• _Your goal_
Answer with the exact lines of the following material from the one containing "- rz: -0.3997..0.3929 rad" through the one containing "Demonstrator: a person", both end lines included.

Top of Dataset section

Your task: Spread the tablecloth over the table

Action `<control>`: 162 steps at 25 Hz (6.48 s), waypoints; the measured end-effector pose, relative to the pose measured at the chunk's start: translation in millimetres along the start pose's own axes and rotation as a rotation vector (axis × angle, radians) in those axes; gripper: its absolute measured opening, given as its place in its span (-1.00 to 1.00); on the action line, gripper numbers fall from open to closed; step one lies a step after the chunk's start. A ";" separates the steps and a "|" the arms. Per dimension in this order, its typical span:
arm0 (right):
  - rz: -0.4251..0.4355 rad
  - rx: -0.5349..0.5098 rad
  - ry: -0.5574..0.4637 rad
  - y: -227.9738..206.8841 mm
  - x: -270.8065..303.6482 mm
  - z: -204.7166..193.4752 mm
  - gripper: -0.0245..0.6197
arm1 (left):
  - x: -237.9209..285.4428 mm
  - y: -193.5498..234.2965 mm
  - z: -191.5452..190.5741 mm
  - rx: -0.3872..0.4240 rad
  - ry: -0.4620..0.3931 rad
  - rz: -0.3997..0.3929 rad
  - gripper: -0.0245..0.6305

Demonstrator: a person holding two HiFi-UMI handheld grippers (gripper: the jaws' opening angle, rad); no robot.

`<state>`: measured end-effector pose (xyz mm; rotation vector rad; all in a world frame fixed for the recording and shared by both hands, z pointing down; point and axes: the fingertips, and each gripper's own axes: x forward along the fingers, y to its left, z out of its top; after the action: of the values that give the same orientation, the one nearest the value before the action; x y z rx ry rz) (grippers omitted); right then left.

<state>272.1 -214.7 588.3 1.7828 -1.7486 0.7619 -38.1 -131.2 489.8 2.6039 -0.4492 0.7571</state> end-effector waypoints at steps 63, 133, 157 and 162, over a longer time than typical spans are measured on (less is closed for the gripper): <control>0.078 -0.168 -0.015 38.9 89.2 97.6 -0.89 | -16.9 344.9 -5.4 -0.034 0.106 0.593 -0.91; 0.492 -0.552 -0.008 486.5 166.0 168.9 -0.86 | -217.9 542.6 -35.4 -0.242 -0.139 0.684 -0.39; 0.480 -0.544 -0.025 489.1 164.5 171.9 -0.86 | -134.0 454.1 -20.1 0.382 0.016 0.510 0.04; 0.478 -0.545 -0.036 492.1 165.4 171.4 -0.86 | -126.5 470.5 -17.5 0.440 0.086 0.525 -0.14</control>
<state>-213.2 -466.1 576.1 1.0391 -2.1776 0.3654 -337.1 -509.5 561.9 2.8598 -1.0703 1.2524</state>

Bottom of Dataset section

• _Output for this exercise_
  - rz: -0.3997..0.3929 rad
  - gripper: -0.0245..0.6305

Demonstrator: a person holding two HiFi-UMI handheld grippers (gripper: the jaws' opening angle, rad); no robot.

This is the complete answer.